Work item ▸ Below are some records. Return exactly the lines from the one with "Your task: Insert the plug" to the one with "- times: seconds", and nothing else.

Records supplied ▸
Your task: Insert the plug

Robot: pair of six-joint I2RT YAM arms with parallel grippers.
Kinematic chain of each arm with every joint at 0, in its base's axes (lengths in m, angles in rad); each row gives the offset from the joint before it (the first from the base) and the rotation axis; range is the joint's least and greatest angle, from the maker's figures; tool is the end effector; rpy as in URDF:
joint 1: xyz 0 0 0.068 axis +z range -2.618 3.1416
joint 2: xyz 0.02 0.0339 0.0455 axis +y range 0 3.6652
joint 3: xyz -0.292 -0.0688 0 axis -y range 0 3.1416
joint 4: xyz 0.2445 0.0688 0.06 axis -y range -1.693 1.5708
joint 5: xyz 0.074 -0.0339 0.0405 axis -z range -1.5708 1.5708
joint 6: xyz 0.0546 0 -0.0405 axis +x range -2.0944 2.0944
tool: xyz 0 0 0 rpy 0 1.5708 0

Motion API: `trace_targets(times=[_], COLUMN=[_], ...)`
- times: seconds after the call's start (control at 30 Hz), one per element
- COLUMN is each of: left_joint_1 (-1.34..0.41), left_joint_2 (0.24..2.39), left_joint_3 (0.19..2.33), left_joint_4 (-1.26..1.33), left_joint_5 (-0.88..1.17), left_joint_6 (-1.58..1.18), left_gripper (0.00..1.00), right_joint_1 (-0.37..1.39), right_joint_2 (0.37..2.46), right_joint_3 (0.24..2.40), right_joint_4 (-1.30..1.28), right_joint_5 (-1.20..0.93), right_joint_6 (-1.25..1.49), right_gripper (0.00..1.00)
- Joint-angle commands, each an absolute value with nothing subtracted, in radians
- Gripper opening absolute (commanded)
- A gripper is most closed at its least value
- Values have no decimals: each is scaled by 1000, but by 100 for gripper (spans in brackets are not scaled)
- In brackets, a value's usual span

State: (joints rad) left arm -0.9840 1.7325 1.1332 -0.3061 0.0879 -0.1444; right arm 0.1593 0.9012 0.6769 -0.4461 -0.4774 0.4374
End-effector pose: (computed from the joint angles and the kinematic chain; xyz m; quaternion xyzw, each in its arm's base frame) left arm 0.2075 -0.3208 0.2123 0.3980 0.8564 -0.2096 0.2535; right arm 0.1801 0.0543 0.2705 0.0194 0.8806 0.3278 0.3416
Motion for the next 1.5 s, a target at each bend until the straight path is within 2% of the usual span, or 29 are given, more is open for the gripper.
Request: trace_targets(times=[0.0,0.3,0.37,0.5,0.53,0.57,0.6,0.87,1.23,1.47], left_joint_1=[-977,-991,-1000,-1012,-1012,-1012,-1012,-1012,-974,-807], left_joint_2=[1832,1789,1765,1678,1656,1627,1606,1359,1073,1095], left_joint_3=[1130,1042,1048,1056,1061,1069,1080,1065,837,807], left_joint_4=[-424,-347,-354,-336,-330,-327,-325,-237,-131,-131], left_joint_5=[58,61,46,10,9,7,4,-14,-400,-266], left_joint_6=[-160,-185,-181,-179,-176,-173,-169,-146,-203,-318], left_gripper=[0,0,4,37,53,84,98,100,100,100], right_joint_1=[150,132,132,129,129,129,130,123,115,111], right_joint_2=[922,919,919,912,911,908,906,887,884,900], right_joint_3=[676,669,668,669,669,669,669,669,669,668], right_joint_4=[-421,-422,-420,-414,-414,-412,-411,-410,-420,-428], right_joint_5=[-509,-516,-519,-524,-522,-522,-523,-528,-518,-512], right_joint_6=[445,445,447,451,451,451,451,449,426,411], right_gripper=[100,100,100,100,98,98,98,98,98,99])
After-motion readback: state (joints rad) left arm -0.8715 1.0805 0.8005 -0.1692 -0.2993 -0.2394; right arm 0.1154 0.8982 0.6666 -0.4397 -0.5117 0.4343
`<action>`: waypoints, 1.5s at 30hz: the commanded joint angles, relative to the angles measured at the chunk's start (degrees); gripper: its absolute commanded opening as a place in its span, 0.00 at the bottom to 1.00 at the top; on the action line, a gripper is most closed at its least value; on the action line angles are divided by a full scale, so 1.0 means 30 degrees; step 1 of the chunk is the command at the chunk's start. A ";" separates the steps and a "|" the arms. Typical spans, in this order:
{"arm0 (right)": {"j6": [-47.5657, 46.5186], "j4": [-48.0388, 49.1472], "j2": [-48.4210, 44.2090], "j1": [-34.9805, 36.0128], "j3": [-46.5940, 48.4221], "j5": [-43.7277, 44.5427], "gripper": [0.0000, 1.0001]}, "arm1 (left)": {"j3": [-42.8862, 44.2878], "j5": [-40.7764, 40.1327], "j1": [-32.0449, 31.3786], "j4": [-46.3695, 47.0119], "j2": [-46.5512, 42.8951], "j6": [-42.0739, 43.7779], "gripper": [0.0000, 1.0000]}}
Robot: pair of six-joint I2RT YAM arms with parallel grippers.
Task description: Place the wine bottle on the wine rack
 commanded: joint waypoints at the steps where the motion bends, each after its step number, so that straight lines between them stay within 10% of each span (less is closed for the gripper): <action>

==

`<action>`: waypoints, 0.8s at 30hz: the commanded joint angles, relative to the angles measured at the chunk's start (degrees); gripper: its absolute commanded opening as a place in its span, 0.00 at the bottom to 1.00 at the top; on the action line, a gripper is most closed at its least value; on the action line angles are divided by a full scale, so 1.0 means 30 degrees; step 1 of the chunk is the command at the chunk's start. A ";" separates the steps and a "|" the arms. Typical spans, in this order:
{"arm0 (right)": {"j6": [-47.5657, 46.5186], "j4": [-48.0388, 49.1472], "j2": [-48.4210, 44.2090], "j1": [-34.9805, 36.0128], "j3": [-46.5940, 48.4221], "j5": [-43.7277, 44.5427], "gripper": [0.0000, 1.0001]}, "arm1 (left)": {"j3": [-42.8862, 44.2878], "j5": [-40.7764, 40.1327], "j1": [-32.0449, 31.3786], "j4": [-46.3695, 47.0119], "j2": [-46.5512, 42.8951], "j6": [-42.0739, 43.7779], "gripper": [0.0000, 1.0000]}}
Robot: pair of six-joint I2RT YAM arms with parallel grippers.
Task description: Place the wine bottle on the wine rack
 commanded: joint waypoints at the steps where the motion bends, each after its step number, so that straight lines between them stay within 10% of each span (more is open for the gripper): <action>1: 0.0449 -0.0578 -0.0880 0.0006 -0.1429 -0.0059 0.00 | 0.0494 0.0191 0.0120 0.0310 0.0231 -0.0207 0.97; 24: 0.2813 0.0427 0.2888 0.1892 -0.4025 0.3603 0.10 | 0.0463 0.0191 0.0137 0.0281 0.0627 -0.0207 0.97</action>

Task answer ▸
Your task: Insert the plug

Robot: pair of six-joint I2RT YAM arms with parallel grippers.
Kinematic chain of each arm with every joint at 0, in its base's axes (lengths in m, angles in rad); each row gives the offset from the joint before it (the first from the base) and the rotation axis; range is the joint's least and greatest angle, from the maker's figures; tool is the end effector; rpy as in URDF:
joint 1: xyz 0 0 0.068 axis +z range -2.618 3.1416
joint 2: xyz 0.02 0.0339 0.0455 axis +y range 0 3.6652
joint 3: xyz -0.292 -0.0688 0 axis -y range 0 3.1416
joint 4: xyz 0.2445 0.0688 0.06 axis -y range -1.693 1.5708
joint 5: xyz 0.074 -0.0339 0.0405 axis -z range -1.5708 1.5708
joint 6: xyz 0.0546 0 -0.0405 axis +x range -2.0944 2.0944
tool: xyz 0 0 0 rpy 0 1.5708 0

Motion API: `trace_targets(times=[_], COLUMN=[_], ...)`
- times: seconds after the call's start (control at 30 Hz), one per element

The exercise is finished and nothing remains.